In an era where the anxieties of economic neoliberalisation, precarious labour, rising Islamism, and attacks on gender-equal democracy are surging, this scholarly focus on feeling labour is novel and inspiring in that it provides feminist scholars useful tools to grapple with the affective modalities of ‘juxtapolitical publics’ that can offer some relief from the antagonistic struggles of the political and public spheres. Korkman defines ‘juxtapolitical publics’ as publics that ‘lie to the side of the political and are valued by their participants for their very distance from the formal political realm’ (p. 155). Korkman’s study reveals that divination spaces provide underprivileged and minoritised subjects novel socio-spatial arrangements through which they can try an alternative engagement with the public and reflect on their affective states to mitigate the gendered vulnerabilities of post-secularism, gender conservatism, neoliberalism, precarity, and feminised labour.

The book consists of three parts. In Part I ‘The Religious, the Superstitious, and the Postsecular’, Chapter 1 historically contextualises divination practices in Turkey in terms of their relation to rationality and secularism, which are among the founding principles of Turkish modernity. It highlights how the disavowal of superstition and fortune-telling was significant to the making of the secular from a historical perspective. As such, it underscores the significance of the production and display of mixed-gender socialising in the Turkish secular public sphere in opposition to the gender-segregated traditional and religious publics. Chapter 2 positions secular Muslim fortune-tellers vis-à-vis the gendered dynamics of Turkish secularism. It reflects on their engagement with the category of the secular and describes how they navigate their secularist identities and the present post-secular public by differentiating their divination services through ‘a secularised but enchanted discourse of feeling’ that complicates the ‘the rational/superstitious, Western/Eastern, and masculine/feminine distinctions’ (p. 86). Chapter 3 chronicles fortune tellers’ complex engagements in religion and divination and the ambiguous modes of their identity narratives that lay claim to both secular and Muslim modes of belonging, and portrays the intricate ways through which they attune themselves to the postsecular condition of millennial Turkey.

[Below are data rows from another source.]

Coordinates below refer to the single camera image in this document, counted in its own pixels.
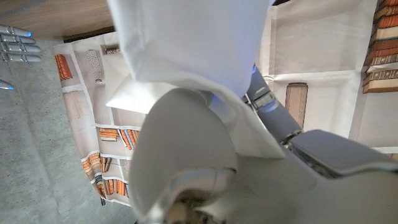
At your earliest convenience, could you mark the printed bookshelf backdrop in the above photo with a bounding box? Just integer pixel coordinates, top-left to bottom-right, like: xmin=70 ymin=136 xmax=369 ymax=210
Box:
xmin=52 ymin=0 xmax=398 ymax=208

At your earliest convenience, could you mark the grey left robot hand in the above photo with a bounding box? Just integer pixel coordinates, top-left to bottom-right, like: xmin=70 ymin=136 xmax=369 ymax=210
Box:
xmin=129 ymin=65 xmax=398 ymax=224

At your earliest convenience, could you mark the white cloth napkin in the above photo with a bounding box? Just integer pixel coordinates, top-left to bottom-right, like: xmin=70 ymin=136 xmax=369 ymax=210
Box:
xmin=105 ymin=0 xmax=285 ymax=159

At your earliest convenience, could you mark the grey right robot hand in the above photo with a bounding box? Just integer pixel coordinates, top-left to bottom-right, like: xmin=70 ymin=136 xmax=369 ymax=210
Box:
xmin=0 ymin=24 xmax=42 ymax=91

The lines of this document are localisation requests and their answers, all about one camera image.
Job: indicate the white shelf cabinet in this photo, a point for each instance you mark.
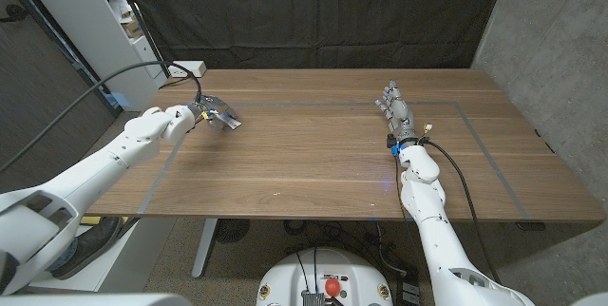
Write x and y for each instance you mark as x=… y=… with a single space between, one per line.
x=95 y=35

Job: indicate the white toothpaste tube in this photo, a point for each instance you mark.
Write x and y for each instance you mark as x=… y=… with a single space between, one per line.
x=232 y=122

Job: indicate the yellow floor object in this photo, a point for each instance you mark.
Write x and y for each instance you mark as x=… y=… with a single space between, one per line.
x=90 y=220

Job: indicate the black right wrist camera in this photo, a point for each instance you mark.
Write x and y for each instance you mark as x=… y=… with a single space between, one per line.
x=393 y=145

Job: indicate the round black floor fan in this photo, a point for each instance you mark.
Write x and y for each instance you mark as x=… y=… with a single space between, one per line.
x=233 y=230

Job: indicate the grey table leg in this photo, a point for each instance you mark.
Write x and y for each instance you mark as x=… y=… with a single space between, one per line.
x=205 y=246

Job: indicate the person's leg in jeans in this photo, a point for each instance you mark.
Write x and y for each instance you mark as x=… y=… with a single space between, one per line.
x=69 y=254

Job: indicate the red emergency stop button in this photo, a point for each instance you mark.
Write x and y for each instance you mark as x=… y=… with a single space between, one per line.
x=332 y=287

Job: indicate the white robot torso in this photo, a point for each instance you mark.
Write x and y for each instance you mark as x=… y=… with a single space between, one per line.
x=95 y=300

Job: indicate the person's black shoe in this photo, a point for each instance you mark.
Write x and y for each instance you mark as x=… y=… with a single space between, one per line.
x=95 y=244

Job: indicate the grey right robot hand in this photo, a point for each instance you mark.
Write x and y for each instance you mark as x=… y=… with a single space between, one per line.
x=401 y=116

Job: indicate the black backdrop cloth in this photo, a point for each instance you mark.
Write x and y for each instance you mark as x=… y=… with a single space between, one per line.
x=313 y=11

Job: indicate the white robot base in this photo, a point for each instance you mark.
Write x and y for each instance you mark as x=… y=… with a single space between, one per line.
x=325 y=268

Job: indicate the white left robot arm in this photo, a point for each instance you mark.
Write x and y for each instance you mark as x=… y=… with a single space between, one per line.
x=95 y=168

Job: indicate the white power strip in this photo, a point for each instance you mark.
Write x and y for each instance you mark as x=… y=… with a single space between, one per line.
x=186 y=69

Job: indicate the cardboard box on shelf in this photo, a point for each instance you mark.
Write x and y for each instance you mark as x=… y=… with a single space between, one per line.
x=131 y=28

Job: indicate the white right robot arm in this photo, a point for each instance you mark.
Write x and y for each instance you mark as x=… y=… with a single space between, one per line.
x=437 y=230

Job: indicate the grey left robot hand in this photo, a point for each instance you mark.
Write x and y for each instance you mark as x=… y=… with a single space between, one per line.
x=211 y=109

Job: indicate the black backdrop stand pole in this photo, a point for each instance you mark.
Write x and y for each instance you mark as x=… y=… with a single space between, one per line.
x=142 y=25

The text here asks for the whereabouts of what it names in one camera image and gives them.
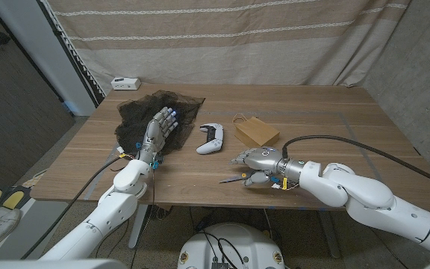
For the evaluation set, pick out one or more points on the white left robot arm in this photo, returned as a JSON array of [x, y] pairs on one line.
[[114, 209]]

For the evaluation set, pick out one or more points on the white game controller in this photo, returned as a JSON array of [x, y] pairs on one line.
[[211, 143]]

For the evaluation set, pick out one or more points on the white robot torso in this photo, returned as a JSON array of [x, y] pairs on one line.
[[233, 243]]

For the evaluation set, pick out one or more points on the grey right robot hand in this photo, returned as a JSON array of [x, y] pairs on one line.
[[267, 158]]

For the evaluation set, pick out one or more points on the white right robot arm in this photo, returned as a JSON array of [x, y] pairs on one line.
[[371, 201]]

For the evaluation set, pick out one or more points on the white power strip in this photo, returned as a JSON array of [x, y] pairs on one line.
[[125, 83]]

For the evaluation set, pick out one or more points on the brown paper bag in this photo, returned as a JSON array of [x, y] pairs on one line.
[[256, 132]]

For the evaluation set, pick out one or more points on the white table leg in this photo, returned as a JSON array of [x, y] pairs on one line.
[[136, 235]]

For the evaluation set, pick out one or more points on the grey table leg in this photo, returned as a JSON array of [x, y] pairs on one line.
[[328, 235]]

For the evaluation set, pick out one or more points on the striped beige curtain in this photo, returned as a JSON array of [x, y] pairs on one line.
[[218, 45]]

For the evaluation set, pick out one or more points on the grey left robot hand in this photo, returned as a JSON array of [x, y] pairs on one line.
[[155, 129]]

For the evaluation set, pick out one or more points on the black curtain frame bar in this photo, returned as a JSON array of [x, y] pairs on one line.
[[69, 52]]

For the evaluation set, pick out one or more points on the black mesh netting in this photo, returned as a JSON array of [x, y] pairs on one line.
[[136, 119]]

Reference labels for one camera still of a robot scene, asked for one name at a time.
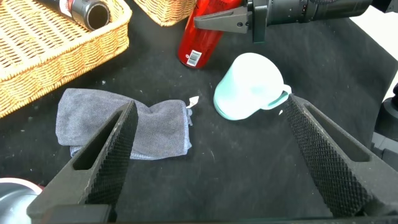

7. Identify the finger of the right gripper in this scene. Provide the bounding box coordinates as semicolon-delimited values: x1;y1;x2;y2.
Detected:
193;5;251;34

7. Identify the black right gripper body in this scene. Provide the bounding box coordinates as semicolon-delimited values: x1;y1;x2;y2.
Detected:
247;0;374;44

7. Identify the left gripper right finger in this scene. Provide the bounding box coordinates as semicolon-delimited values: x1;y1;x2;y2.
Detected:
283;94;398;218

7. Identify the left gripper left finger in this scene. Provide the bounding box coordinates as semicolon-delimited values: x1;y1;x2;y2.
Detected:
26;100;139;223

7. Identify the red soda can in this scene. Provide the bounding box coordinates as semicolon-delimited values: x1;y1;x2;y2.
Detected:
177;0;243;69

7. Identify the grey towel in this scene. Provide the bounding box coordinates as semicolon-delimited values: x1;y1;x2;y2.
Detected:
55;88;200;161

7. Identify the light blue mug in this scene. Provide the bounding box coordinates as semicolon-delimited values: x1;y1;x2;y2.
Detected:
213;52;293;121

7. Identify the pink saucepan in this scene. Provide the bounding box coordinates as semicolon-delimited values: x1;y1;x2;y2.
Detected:
0;177;44;224

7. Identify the black tablecloth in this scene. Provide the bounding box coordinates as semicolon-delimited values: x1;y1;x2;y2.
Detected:
0;0;398;224

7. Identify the black cosmetic tube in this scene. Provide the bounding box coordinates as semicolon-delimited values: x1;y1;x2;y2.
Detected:
35;0;111;32

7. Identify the wicker basket with pink handles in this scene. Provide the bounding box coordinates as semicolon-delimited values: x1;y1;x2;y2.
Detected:
0;0;133;119
133;0;198;27

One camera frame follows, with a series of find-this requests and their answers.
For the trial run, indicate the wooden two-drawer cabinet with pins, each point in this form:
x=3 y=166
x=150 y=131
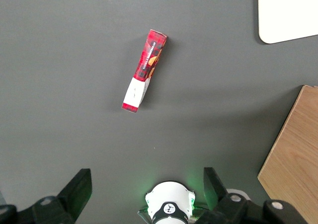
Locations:
x=295 y=154

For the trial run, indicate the white rectangular tray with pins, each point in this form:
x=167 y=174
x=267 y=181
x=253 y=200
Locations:
x=285 y=10

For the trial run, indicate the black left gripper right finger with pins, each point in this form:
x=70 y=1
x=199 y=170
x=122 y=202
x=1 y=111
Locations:
x=216 y=191

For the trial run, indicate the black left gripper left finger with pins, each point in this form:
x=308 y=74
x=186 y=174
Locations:
x=74 y=191

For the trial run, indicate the red plaid cookie box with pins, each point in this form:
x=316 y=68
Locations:
x=149 y=57

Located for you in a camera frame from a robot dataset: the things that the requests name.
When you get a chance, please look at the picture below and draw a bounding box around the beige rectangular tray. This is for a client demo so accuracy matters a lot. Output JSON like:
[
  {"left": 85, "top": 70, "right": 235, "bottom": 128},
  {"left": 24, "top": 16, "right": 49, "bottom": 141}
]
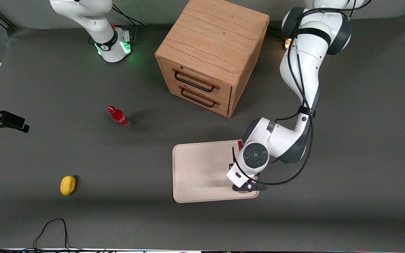
[{"left": 172, "top": 139, "right": 260, "bottom": 204}]

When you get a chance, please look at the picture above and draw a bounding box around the yellow lemon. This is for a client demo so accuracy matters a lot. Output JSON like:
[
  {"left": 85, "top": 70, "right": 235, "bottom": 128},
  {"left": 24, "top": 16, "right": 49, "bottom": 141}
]
[{"left": 60, "top": 175, "right": 76, "bottom": 196}]

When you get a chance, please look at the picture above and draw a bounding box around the wooden drawer front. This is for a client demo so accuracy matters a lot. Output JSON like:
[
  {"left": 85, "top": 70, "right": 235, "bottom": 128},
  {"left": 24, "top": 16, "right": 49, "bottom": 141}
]
[
  {"left": 167, "top": 78, "right": 231, "bottom": 117},
  {"left": 159, "top": 58, "right": 233, "bottom": 104}
]

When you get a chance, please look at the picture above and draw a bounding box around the red cola bottle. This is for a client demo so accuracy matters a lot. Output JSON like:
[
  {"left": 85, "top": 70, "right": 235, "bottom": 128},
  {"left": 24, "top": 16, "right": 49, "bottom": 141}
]
[{"left": 107, "top": 105, "right": 132, "bottom": 129}]

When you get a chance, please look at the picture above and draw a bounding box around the wooden drawer cabinet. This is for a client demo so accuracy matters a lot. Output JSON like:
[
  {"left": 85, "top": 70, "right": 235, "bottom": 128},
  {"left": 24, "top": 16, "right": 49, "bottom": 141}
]
[{"left": 155, "top": 0, "right": 270, "bottom": 118}]

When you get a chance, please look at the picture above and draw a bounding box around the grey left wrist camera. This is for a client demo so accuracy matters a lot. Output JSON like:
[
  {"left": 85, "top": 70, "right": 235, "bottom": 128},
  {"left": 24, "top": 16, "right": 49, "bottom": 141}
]
[{"left": 226, "top": 168, "right": 249, "bottom": 188}]

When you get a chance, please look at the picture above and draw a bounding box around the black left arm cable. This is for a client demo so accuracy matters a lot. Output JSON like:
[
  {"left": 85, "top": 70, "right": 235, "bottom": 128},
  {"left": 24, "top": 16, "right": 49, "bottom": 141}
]
[{"left": 231, "top": 0, "right": 372, "bottom": 186}]

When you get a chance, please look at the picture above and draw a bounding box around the black drawer handle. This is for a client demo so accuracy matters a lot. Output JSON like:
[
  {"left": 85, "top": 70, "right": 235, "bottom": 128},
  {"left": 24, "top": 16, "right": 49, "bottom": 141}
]
[
  {"left": 180, "top": 88, "right": 217, "bottom": 108},
  {"left": 174, "top": 71, "right": 216, "bottom": 93}
]

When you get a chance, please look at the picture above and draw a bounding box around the thin black floor cable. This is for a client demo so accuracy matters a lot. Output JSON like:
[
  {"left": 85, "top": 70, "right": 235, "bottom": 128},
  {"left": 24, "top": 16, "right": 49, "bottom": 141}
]
[{"left": 33, "top": 218, "right": 72, "bottom": 252}]

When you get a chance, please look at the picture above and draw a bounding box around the black right base cable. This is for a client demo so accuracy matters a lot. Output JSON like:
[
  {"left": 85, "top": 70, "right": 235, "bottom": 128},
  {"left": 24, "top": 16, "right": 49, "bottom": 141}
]
[{"left": 112, "top": 3, "right": 145, "bottom": 28}]

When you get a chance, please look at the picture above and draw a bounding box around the black base cable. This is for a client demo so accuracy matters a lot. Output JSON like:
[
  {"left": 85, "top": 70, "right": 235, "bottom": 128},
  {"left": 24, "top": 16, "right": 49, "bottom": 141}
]
[
  {"left": 268, "top": 27, "right": 287, "bottom": 40},
  {"left": 112, "top": 3, "right": 145, "bottom": 28}
]

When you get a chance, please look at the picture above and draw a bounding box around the black left base cable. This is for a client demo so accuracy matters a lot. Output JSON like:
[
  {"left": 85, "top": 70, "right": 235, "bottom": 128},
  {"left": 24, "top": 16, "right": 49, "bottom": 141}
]
[{"left": 268, "top": 27, "right": 287, "bottom": 40}]

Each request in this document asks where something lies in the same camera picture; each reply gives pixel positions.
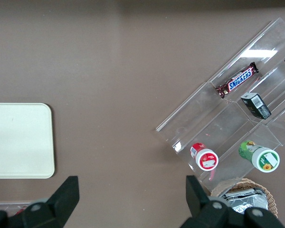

In Part II ‘Femininity, Intimacy, and Publics’, Chapter 4 examines the affectivity of divination and its role in production and navigation of gendered hopes and anxieties. Korkman defines divination publics as intimate publics where feminised subjects emotional and affective labours and encounters constitute a sense of belonging to a community marked by a feminine, relational intimacy (mahrem) and affective epistemology. Here, she details the socio-spatial relations of gendered intimacy in modern Turkey and defines post-secular divination publics as novel arrangements that are distinct from both gender-segregated Islamicate and gender secular mixed sociabilities and foster new public intimacies between women and LGBTI+ subjects. Chapter 5 neatly situates the divination publics vis-à-vis the proliferation of discourses on sexuality and intimacy under the AKP rule, especially in the post-2010 period. As Islamically accented neo-conservative familialism increasingly regulated marital, reproductive, sexual intimacies through heteronormative norms, premarital and pronatalist policies as well as coercive powers directly targeting feminist and LGBTI+ bodies and activism, the disciplining of intimacies and sexualities under the processes of neoconservatisation have become overwhelming. Against this background, Korkman develops her argument that by reducing the risks associated with being intimate for gender and sexual minorities, divination publics can provide certain relief from the neoconservative regulatory discourses and coercive powers of the political public sphere and mainstream public culture.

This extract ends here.